そうなれば道子は一人で安息する時間はなくなる。
これだから雨は嫌いだ。
下をうつむきながら水たまりを出ようとしたとき、突如道子の肩に重い衝撃が走る。
突然のことに反応できなかった道子は、体勢がよろめき学生鞄は手から抜け落ちていき、そのままその場で転んでしまった。
直後、全身に浸透してくる泥水の感触。
道子はその気持ち悪さと、転んでしまった羞恥心から慌てて水たまりから離れると、そこで呆然と立ち尽くした。
目の前には立ち止まる二人の女子生徒。
おそらくどちらかが道子にぶつかってしまったのだろう。
道子と目が合った女子生徒は一瞬困惑したように隣の女子と目を合わせた。
「フフッ」
しかしその顔は戸惑いからすぐに嘲笑の表情へと変わった。
女子生徒は気持ち悪いものでも見るように、道子を見ると馬鹿にしたように笑ったのだ。
そして道子から背を向け、何事もなかったかのように歩いていった。
「あそこに立っているのが悪いよね」
「そうそうたまたま当たっちゃっただけだもん。ミーちゃんは悪くないよ」
「なんで水たまりの上で立てってたのかな?」
「さあ? 趣味なんじゃない?」
「何それー、てかあんな子うちの学校にいたっけ?」
「え? うちの学校の制服着てた? 汚くて全然見れてなかったよー」
道子からまだ遠く離れていない距離でそんなことを話し始める二人。
二人の会話は全て道子に聞こえていた。
同級生に初めて向けられた、悪意の込められた視線。
同じ学校の生徒に、初めて自分のことを対象とした悪意がこもった会話。
あの二人はそんな会話が、道子に聞かれても何ら問題がないと判断したのだろう。
つまりこの数秒の出来事で、あったことも話したこともないあの二人は、道子を自分より下のものだとみなしたのだ。
押し寄せてくる経験したことのないような重い感情に押しつぶされそうになりながら、道子はその場から動けずただ動揺していた。
「大丈夫? これ使って」
突然話したこともない男子から後ろから声をかけられた。心配している声だと分かっているのに今の彼女にはそれすらも恐怖の対象でしかなかった。
「これ、汚れてもいいやつだから使って」
後ろから声をかけてきた男子は道子の前に回りしゃがみ込むと、手に持っていったハンカチを渡そうとする。
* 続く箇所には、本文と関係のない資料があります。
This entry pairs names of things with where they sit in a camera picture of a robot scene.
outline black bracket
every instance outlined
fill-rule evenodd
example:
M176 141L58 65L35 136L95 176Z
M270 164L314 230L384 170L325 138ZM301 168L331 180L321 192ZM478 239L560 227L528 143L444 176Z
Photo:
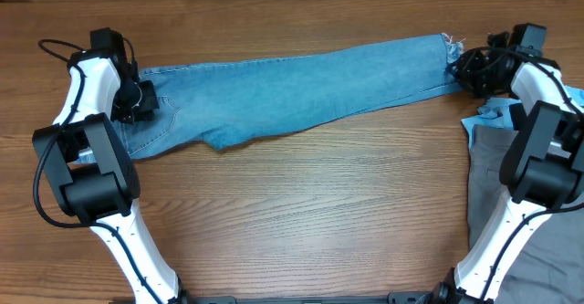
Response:
M499 180L509 189L513 201L522 200L558 209L576 200L584 183L584 149L574 115L558 106L538 101L523 122L521 131L506 152ZM548 153L553 140L571 152L569 158Z
M38 157L57 129L53 125L35 131L33 145ZM89 149L97 163L71 170L68 162ZM85 224L106 215L128 215L131 201L140 196L134 164L105 113L66 126L51 148L45 174L63 213Z
M453 74L463 89L476 98L490 98L505 93L513 97L511 81L523 61L503 50L530 56L540 64L559 69L556 61L543 58L546 33L544 26L522 24L514 26L512 34L503 32L489 35L487 45L499 49L490 50L486 54L483 51L469 49L450 64L447 71Z
M432 294L423 304L493 304L493 300L482 301L467 295L464 289L457 288L454 282L454 267L451 267L444 281L434 287Z
M123 36L110 28L91 31L91 49L71 55L67 68L91 58L109 58L120 76L120 89L116 92L111 109L111 119L123 123L151 121L153 111L159 108L154 86L149 80L141 81L138 62L126 57Z

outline wire
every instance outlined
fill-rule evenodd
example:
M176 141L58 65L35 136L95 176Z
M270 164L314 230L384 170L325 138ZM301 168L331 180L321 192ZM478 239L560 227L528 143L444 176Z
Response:
M41 40L38 41L38 46L40 47L40 49L42 49L45 52L47 52L50 56L55 57L55 58L58 58L61 61L65 61L66 63L69 62L69 59L68 58L65 58L62 55L59 55L59 54L53 52L52 50L46 48L45 47L45 43L52 43L52 44L59 44L59 45L62 45L62 46L66 46L66 47L73 47L76 50L80 50L80 51L84 51L85 50L82 47L79 47L79 46L77 46L75 44L71 44L71 43L68 43L68 42L64 42L62 40L56 40L56 39L41 39Z
M123 39L128 44L128 47L130 48L130 52L131 52L131 74L134 75L136 72L138 72L138 70L135 70L135 68L138 67L138 64L136 63L136 55L134 54L134 46L131 44L130 40L127 39L126 37L123 37Z
M65 61L67 63L69 62L68 58L65 58L65 57L51 51L50 49L46 48L44 46L45 43L53 43L53 44L67 46L67 47L73 47L73 48L75 48L77 50L81 50L81 51L84 50L83 48L81 48L77 45L74 45L74 44L71 44L68 42L64 42L64 41L60 41L60 40L55 40L55 39L41 39L38 41L38 46L42 50L47 52L52 57L58 58L58 59ZM133 48L131 47L131 44L130 44L130 50L132 52L132 59L133 59L134 53L133 53ZM109 225L106 225L103 223L98 223L98 222L93 223L93 224L58 222L58 221L54 220L53 218L51 218L45 212L42 204L40 203L40 196L38 194L38 186L40 184L41 174L43 172L43 169L45 168L45 164L47 163L48 155L50 154L51 150L53 149L53 146L57 142L58 135L65 129L65 127L67 127L67 125L71 122L71 120L75 116L75 113L78 111L79 102L81 101L81 95L83 94L83 89L85 87L86 75L83 72L83 69L81 69L77 64L74 64L72 67L75 68L79 73L79 77L80 77L79 89L78 89L77 95L75 96L75 100L73 101L73 104L71 104L71 110L70 110L68 116L65 118L65 120L63 122L61 122L61 124L58 126L58 128L55 131L55 133L53 134L53 136L51 136L51 138L48 141L47 147L45 148L45 150L43 151L43 153L41 154L41 156L38 160L38 166L36 167L36 172L35 172L35 181L33 182L33 201L35 202L36 211L47 223L49 223L52 226L67 228L67 229L95 226L95 227L101 227L101 228L104 228L104 229L110 231L111 235L114 236L118 240L118 242L120 243L120 246L123 249L124 253L126 254L128 261L130 261L131 268L134 270L134 273L136 274L136 277L140 281L141 285L146 288L148 293L152 296L152 298L156 301L157 304L164 304L162 302L162 300L159 299L158 296L156 296L156 294L154 293L154 290L148 284L148 282L146 282L146 278L142 275L142 273L138 269L138 266L136 265L136 262L134 261L134 257L131 255L131 252L128 249L128 246L126 245L126 243L124 242L124 240L122 239L120 234L118 233L118 230L114 229L113 227L111 227Z
M526 217L523 221L521 221L521 223L519 223L519 225L515 228L515 230L513 230L513 233L511 234L511 236L509 236L509 238L505 241L505 244L503 245L503 247L501 247L501 251L499 251L499 255L497 255L495 263L491 267L491 272L489 273L489 278L486 280L485 287L483 288L483 293L481 294L480 301L481 302L485 301L486 293L488 292L489 287L491 286L491 283L493 282L493 278L495 277L495 273L496 273L496 270L499 266L499 263L501 263L501 259L503 259L503 255L505 254L505 252L509 248L509 245L511 245L511 242L513 241L515 236L517 236L519 231L521 231L521 228L523 228L523 226L529 225L529 222L538 216L547 215L547 214L569 213L569 212L577 211L577 210L582 209L582 208L584 208L584 203L577 204L577 205L574 205L571 207L560 208L560 209L556 209L556 210L547 209L547 210L542 211L542 212L534 213L534 214Z

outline white casing
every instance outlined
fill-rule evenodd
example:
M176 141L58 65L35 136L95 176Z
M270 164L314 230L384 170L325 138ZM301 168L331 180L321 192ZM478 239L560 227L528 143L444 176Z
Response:
M163 303L167 303L169 299L178 298L179 279L174 270L166 264L158 248L156 248L142 219L139 199L133 200L128 216L115 214L100 218L97 222L118 229L142 276L146 278L154 293ZM111 254L118 261L118 265L120 265L134 291L136 304L156 304L148 290L141 285L123 248L111 232L95 226L91 227L91 231L103 240Z
M547 65L541 66L553 73L559 83L562 84L562 87L564 86L562 83L562 73L558 69ZM539 100L555 104L563 111L575 112L566 105L554 81L531 63L523 63L519 66L511 82L511 91L519 97L527 115L529 115L529 112ZM573 100L572 103L581 110L581 107L576 101Z
M83 121L92 114L105 112L110 118L113 98L120 89L120 76L109 58L91 58L80 61L78 66L85 73L85 84L78 111L70 122ZM71 86L63 110L58 114L53 124L60 124L71 111L71 105L79 91L81 77L76 68L69 69Z
M480 299L486 280L491 272L491 266L495 263L501 248L511 236L513 231L519 226L524 217L545 210L546 207L533 204L529 201L522 201L516 204L511 200L511 195L506 187L499 194L495 211L489 218L483 233L474 244L470 253L456 266L454 271L454 282L457 288L466 290L466 294ZM511 267L527 240L536 232L550 215L541 215L529 222L529 225L521 228L507 248L495 277L486 293L485 299L496 299L501 282L507 270Z

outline jeans pocket
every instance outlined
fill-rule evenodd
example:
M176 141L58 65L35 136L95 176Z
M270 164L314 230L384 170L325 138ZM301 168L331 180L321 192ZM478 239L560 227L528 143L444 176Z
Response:
M151 121L121 124L121 137L130 155L143 151L165 137L174 126L176 114L181 109L170 97L156 98L159 108Z

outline light blue cloth
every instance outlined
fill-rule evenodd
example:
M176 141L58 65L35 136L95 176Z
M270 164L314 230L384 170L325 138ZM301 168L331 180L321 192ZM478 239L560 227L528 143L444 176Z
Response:
M431 35L292 58L146 68L153 121L113 126L132 159L204 141L216 150L460 90L445 69L463 47ZM93 156L78 162L94 162Z
M566 86L566 89L578 105L584 106L584 90L569 86ZM521 103L521 101L506 98L491 98L484 106L478 109L478 115L462 119L461 122L466 129L466 133L468 133L468 149L470 150L474 143L473 127L475 125L513 130L509 106L515 103Z

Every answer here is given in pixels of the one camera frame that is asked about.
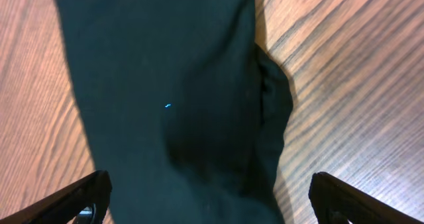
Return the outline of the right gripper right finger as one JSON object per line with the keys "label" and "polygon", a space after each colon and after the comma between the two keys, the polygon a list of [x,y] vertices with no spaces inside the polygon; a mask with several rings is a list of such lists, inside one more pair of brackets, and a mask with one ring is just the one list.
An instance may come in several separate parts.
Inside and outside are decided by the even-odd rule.
{"label": "right gripper right finger", "polygon": [[312,175],[308,196],[319,224],[423,224],[326,172]]}

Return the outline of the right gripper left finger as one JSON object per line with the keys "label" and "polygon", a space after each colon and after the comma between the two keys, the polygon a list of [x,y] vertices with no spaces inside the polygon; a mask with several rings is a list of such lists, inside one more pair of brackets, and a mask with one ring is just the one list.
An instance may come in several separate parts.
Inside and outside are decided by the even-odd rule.
{"label": "right gripper left finger", "polygon": [[1,224],[103,222],[112,185],[109,173],[98,170],[1,220]]}

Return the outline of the black cloth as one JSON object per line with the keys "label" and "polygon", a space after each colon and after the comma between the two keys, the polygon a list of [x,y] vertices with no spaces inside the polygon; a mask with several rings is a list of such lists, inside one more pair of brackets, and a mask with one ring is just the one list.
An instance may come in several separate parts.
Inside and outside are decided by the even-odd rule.
{"label": "black cloth", "polygon": [[293,109],[256,44],[254,0],[55,0],[116,223],[282,223]]}

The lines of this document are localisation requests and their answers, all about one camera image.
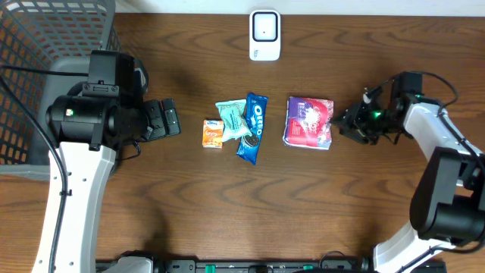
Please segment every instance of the white background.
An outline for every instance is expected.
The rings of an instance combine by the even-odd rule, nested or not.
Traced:
[[[485,0],[116,0],[117,12],[485,16]]]

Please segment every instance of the pink package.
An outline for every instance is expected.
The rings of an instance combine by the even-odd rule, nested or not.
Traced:
[[[288,146],[329,149],[333,101],[290,97],[283,141]]]

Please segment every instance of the gray plastic basket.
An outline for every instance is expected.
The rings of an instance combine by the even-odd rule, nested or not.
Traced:
[[[3,1],[0,64],[86,72],[93,49],[120,51],[113,27],[114,7],[114,0]],[[79,81],[79,77],[59,77],[56,80],[64,83],[56,86],[51,76],[7,70],[0,74],[45,130],[46,107]],[[0,92],[0,174],[49,179],[47,146],[3,92]]]

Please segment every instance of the small orange package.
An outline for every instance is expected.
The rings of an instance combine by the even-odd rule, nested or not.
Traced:
[[[202,145],[204,148],[222,148],[223,121],[204,121],[204,135]]]

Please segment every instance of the wood grain surface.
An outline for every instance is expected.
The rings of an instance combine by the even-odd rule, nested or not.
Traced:
[[[485,19],[283,16],[280,60],[249,60],[248,17],[117,14],[126,52],[149,72],[145,99],[172,97],[182,134],[142,144],[109,180],[96,256],[129,249],[199,259],[318,259],[327,251],[370,255],[408,220],[426,166],[402,138],[362,146],[333,130],[329,151],[285,147],[289,96],[332,99],[336,113],[363,88],[404,70],[437,73],[460,91],[451,119],[485,149]],[[236,156],[237,141],[202,148],[214,104],[254,92],[269,97],[258,164]],[[424,92],[451,92],[426,79]],[[0,272],[32,268],[48,184],[0,181]],[[485,250],[439,256],[449,272],[485,272]]]
突然世界に自分のことを認識される恐怖。こんな恥をかくことでしか自分のことを認識してくれないおかしな世界。そんな自虐的な思考に陥っている彼女には男子の優しさが届くことはなかった。
周りから向けられる視線が怖い。
そんな汚物を見るような目で見ないで。
道子は周りの視線が一気に怖くなり、周りの人がますます信じられなくなり、いまだに何か声をかけてくる男子から逃げるように走った。周りからただ逃げるために、早く一人になりたくてただ走る。
目からこぼれるものが涙なのか泥水なのかもわからずただひたすらに走った。